The explanatory memorandum that follows clarifies Ben Chikha’s thinking. Paragraph 52 concerns the United Kingdom. The emphasis is mine.

“In the United Kingdom, anti-trans rhetoric, arguing that sex is immutable and gender identities not valid, has also been gaining baseless and concerning credibility, at the expense of both trans people’s civil liberties and women’s and children’s rights. At the IDAHOT Forum 2021, the Minister for Equalities stated, in contradiction with international human rights standards with respect to the rights of trans people, ‘We do not believe in self-identification’…

The ‘gender-critical’ movement, which wrongly portrays trans rights as posing a particular threat to cisgender women and girls, has played a significant role in this process, notably since the 2018 public consultation on updating the Gender Recognition Act 2004 for England and Wales. In parallel, trans rights organisations have faced vitriolic media campaigns, in which trans women especially are vilified and misrepresented.”

But as far as human beings are concerned, sex is immutable. That is a biological fact.

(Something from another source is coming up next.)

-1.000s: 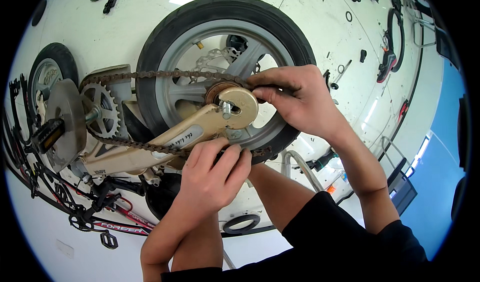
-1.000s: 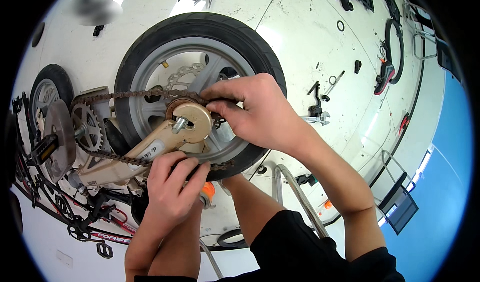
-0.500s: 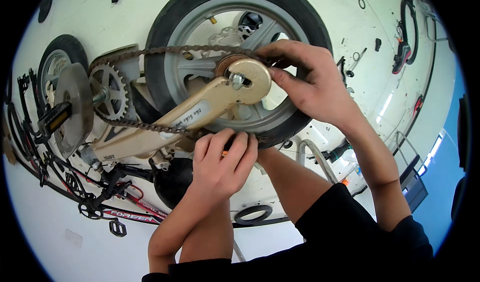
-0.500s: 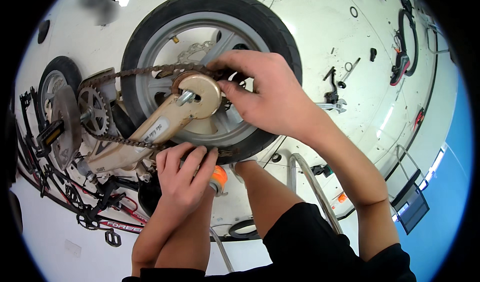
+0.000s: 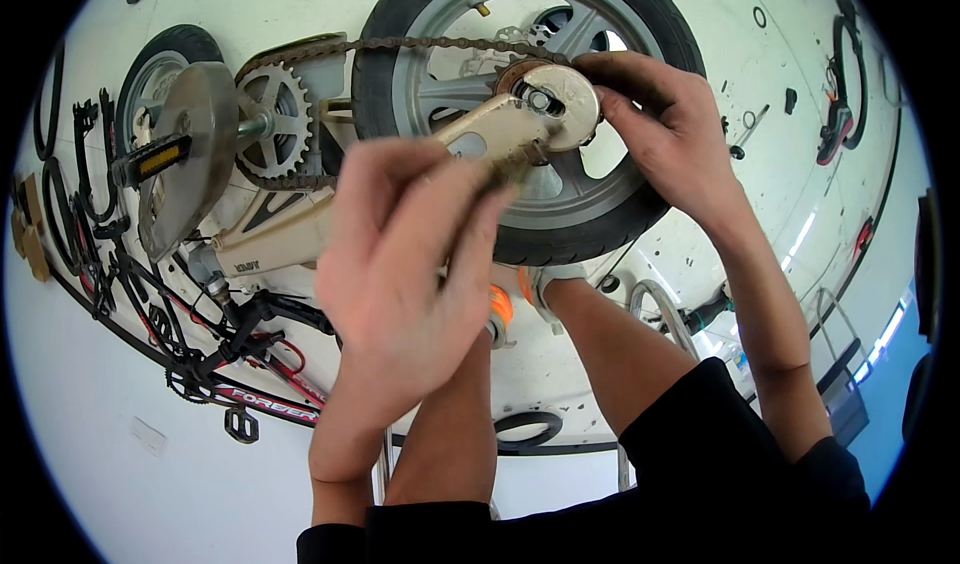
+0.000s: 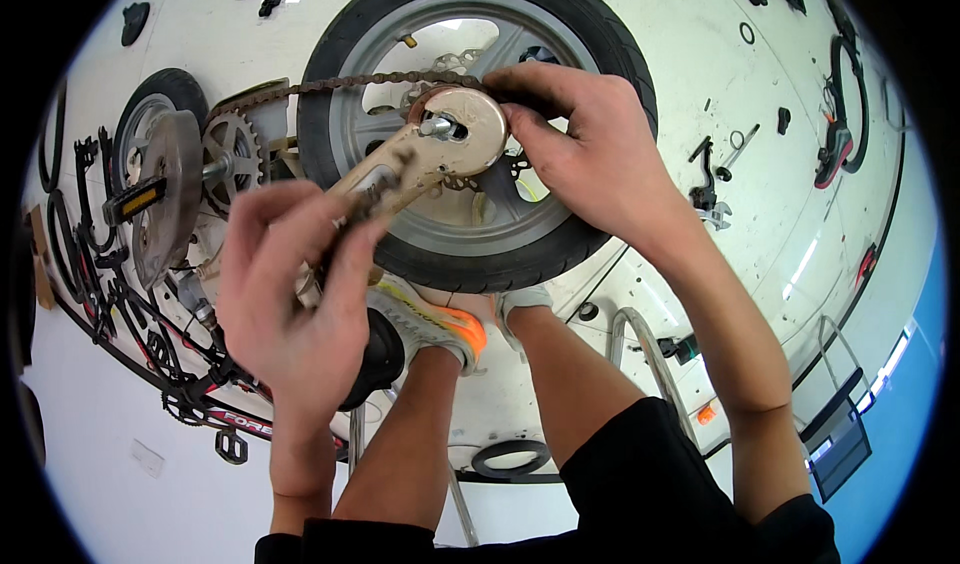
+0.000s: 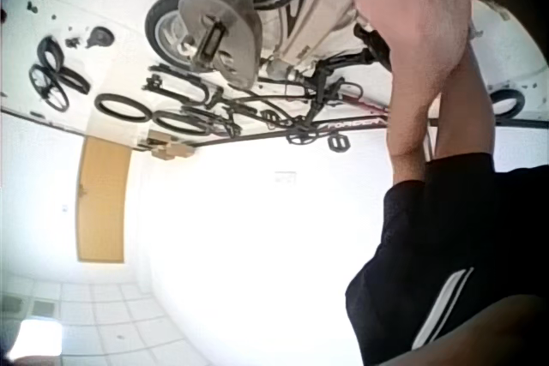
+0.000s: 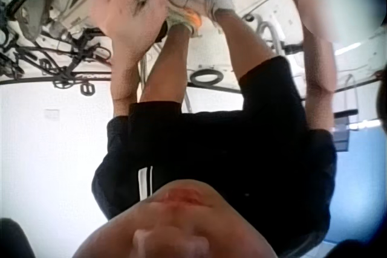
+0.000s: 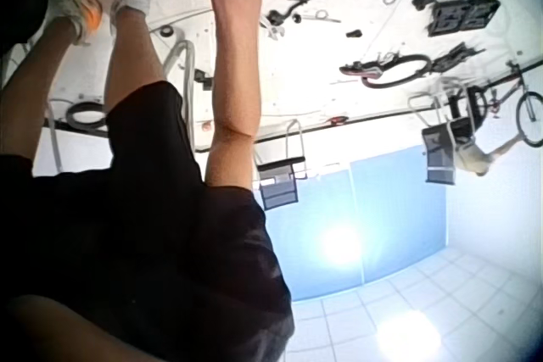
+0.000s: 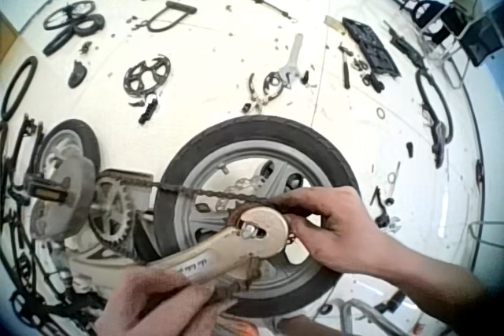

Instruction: The person works on a scooter's chain and rear wheel area. They adjust the chain on the sprocket, rotate the wheel, and manipulate the chain and rear axle components by hand.

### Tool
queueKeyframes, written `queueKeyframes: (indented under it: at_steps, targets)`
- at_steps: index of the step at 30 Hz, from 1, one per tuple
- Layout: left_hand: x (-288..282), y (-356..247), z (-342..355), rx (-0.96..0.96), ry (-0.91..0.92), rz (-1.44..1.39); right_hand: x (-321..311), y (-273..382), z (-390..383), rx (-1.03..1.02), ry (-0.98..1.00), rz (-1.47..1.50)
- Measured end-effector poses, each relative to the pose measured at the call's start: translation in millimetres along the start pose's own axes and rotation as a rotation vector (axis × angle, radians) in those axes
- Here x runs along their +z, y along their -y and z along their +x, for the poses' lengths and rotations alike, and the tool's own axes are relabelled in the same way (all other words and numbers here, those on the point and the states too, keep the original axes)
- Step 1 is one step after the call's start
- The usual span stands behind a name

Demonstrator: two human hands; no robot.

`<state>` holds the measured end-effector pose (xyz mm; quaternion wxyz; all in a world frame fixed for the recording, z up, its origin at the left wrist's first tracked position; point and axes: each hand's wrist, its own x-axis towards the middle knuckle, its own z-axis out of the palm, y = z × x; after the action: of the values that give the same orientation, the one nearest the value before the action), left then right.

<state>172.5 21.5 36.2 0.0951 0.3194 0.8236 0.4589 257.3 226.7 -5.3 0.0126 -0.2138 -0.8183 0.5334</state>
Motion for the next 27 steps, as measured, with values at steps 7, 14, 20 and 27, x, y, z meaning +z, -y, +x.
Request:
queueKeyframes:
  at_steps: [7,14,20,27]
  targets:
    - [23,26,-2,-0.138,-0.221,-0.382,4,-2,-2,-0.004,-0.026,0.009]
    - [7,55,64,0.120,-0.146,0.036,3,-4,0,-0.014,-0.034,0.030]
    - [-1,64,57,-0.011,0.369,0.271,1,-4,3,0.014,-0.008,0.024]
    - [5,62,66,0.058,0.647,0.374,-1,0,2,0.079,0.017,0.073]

I am a trans person and I live in the United Kingdom. I do not recognise the picture painted by Ben Chikha. Trans women are not being vilified and misrepresented; rather, the public is waking up to the fact that people cannot change sex, and disagree with outlandish claims. As for the memorandum’s later claims about increased levels of violence against trans people, it’s worth noting that its source is a Galop online survey based on 227 responses — of which only 147 declared a trans history; hardly the basis on which to drive the agenda across an entire continent.

So who is Fourat Ben Chikha, and how did he become so influential that his reports are adopted by a committee of the Parliamentary Assembly? Unlike the EU Parliament, there are no direct elections to the Parliamentary Assembly of the Council of Europe. Its 324 members (and their nominated substitutes) are appointed by national parliaments. They attend week-long plenary sessions in Strasbourg, four times a year. The UK delegation comprises 18 MPs and peers from across politics.

Ben Chikha was nominated by Belgium, where he is a member of the Belgian Senate. But that body is not directly elected either. Its 60 members are either appointed by regional and community parliaments or co-opted. Ben Chikha was co-opted.

Tony Benn’s famous five questions have never seemed so pertinent: “What power have you got? Where did you get it from? In whose interests do you exercise it? To whom are you accountable? And how can we get rid of you?”

We can’t get rid of Ben Chikha, but he has the power to write reports and draft resolutions that affect, and should concern, us all. After all, in whose interests is he exercising power? He has certainly been talking to TGEU — and perhaps he has been talking to activist groups in the UK as well. What is clear, however, is that the British public is largely unaware of what he has been doing.

But that doesn’t appear to matter: his recommendations have been approved by his committee and the next step is the Parliamentary Assembly itself, where it will be debated at the next plenary which opens on 24 January 2022. There, Assembly Members such as Ben Chika would do well to remember that the Council of Europe was designed to be accountable to the people of Europe — a Europe that still includes the UK.

His report needs to be scrutinised, not nodded through, because the repercussions will be felt in the UK. Women’s sex-based rights are at stake. The British public might not care much about Strasbourg, but Resolutions of the Council of Europe carry weight in the minds of politicians. When neither Boris Johnson nor Keir Starmer are willing to declare that only women have cervixes, the situation is desperate. They must not be gifted a new Council of Europe Resolution to hide behind.


Debbie Hayton is a teacher and a transgender campaigner.